Том 2. Чевенгур. Котлован - Андрей Платонов
Шрифт:
Интервал:
Закладка:
Сначала он подумал, что в городе белые. На вокзале был буфет, в котором без очереди и без карточек продавали серые булки. Около вокзала — на базе губпродкома — висела сырая вывеска с отекшими от недоброкачественной краски буквами. На вывеске было кратко и кустарно написано:
«ПРОДАЖА ВСЕГО ВСЕМ ГРАЖДАНАМ.
ДОВОЕННЫЙ ХЛЕБ, ДОВОЕННАЯ РЫБА,
СВЕЖЕЕ МЯСО, СОБСТВЕННЫЕ СОЛЕНИЯ».
Под вывеской малыми буквами была приписана фирма: «Ардулянц, Ромм, Колесников и Кo».
Дванов решил, что это нарочно, и зашел в лавку. Там он увидел нормальное оборудование торговли, виденное лишь в ранней юности и давно забытое: прилавки под стеклом, стенные полки, усовершенствованные весы вместо безмена, вежливых приказчиков вместо агентов продбаз и завхозов, живую толпу покупателей и испускающие запах сытости запасы продуктов.

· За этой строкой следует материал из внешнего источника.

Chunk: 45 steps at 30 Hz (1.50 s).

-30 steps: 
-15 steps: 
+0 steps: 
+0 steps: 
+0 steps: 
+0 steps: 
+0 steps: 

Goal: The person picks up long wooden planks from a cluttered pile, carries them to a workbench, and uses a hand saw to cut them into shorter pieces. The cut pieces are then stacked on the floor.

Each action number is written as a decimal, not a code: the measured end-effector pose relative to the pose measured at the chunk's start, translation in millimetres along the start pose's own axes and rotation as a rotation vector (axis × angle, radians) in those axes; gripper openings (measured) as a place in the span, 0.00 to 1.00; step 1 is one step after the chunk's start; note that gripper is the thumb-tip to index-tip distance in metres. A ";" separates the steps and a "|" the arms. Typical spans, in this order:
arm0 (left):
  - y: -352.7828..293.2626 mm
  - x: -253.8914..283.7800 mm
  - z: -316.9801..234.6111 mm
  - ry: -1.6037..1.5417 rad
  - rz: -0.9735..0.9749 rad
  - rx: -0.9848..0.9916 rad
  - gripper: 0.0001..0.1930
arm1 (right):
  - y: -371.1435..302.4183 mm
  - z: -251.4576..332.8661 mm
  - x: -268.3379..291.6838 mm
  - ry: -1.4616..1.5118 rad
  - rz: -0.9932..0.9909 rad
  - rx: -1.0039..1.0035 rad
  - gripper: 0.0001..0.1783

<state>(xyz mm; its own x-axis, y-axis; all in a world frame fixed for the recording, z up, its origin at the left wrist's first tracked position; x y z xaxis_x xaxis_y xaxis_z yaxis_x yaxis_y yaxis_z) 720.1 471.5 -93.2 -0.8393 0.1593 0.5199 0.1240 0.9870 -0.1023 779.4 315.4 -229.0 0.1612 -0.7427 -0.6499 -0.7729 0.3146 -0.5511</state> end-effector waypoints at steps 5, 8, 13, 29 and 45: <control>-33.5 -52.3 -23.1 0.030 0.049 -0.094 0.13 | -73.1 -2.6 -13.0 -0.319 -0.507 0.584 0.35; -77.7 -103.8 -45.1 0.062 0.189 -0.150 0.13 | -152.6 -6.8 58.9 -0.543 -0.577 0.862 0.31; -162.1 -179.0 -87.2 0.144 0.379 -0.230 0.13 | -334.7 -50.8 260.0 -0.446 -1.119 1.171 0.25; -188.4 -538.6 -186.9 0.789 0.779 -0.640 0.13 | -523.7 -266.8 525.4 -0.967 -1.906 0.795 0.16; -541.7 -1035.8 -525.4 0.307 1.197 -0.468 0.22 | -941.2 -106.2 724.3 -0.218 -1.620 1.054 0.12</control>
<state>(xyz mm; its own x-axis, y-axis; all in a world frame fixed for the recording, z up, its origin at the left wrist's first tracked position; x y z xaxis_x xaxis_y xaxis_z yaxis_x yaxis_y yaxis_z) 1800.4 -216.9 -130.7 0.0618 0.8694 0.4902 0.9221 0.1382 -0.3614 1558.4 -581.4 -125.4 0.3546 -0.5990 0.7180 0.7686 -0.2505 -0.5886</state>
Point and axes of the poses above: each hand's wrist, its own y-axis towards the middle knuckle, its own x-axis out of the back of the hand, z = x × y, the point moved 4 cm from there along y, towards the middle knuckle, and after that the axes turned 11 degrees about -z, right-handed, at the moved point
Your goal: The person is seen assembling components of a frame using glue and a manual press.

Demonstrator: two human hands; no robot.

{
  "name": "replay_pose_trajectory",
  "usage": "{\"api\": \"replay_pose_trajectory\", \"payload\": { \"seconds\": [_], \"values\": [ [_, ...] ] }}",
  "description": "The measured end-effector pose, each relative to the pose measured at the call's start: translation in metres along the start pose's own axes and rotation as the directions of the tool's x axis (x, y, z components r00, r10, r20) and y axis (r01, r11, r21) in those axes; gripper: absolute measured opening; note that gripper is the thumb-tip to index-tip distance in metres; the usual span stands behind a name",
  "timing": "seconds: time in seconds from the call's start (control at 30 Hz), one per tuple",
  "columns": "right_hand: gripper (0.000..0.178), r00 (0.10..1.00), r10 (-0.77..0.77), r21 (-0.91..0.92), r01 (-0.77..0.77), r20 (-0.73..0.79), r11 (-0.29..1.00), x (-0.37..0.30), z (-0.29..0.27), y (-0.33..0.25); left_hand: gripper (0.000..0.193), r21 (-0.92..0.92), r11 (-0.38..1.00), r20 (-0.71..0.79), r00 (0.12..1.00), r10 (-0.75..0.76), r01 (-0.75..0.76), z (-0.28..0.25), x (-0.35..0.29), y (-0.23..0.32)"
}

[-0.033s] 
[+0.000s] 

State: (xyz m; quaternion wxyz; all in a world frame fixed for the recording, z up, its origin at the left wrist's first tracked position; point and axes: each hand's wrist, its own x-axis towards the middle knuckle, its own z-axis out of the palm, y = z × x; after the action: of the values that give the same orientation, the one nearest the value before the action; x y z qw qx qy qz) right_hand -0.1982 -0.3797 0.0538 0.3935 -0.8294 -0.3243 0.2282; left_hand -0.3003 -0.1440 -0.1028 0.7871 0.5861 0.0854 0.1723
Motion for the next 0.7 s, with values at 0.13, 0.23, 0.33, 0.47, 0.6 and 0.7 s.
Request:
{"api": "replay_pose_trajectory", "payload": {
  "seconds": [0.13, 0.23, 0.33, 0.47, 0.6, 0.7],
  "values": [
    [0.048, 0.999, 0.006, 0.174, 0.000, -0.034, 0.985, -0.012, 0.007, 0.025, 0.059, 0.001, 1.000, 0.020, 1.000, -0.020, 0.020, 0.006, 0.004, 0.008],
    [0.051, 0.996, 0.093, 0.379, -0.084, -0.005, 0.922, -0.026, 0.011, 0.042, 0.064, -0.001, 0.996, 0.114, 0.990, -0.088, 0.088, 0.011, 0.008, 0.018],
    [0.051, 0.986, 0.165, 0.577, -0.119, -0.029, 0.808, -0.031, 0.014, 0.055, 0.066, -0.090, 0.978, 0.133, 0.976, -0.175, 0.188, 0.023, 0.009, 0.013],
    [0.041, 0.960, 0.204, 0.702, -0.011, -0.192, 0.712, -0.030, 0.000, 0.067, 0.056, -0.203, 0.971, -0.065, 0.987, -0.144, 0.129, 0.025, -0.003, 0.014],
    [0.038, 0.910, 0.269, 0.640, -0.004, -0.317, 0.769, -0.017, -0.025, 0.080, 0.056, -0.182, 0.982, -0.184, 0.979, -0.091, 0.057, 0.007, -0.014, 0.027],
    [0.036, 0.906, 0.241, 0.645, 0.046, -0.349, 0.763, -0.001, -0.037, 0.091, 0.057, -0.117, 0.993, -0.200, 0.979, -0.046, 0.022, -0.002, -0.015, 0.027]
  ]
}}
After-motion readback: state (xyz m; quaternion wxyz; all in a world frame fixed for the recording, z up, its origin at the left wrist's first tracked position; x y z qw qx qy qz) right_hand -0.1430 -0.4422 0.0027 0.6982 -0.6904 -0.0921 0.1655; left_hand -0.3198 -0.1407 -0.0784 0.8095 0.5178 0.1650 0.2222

— Это тебе не губраспред! — сочувственно сказал какой-то созерцатель торговли. Дванов ненавистно оглянулся на него. Человек не смутился такого взгляда, а, напротив, торжественно улыбнулся: что, дескать, следишь, я радуюсь законному факту!
Целая толпа людей стояла помимо покупателей: это были просто наблюдатели, живо заинтересованные отрадным происшествием. Их имелось больше покупателей, и они тоже косвенно участвовали в торговле. Иной подходил к хлебу, отминал кусочек и брал его в рот. Приказчик без возражения ожидал дальнейшего. Любитель торговли долго жевал крошку хлеба, всячески регулируя ее языком и глубоко задумавшись; потом сообщал приказчику оценку:
— Горчит! Знаешь — чуть-чуть! На дрожжах ставите?
— На закваске, — говорил приказчик.
— Ага — вот: это и чувствуется. Но и то уж — размол не пайковый и пропечен по-хозяйски: говорить нечего!
Человек отходил к мясу, ласково щупал его и долго принюхивался.
— Что, отрубить, что ль? — спрашивал торговец.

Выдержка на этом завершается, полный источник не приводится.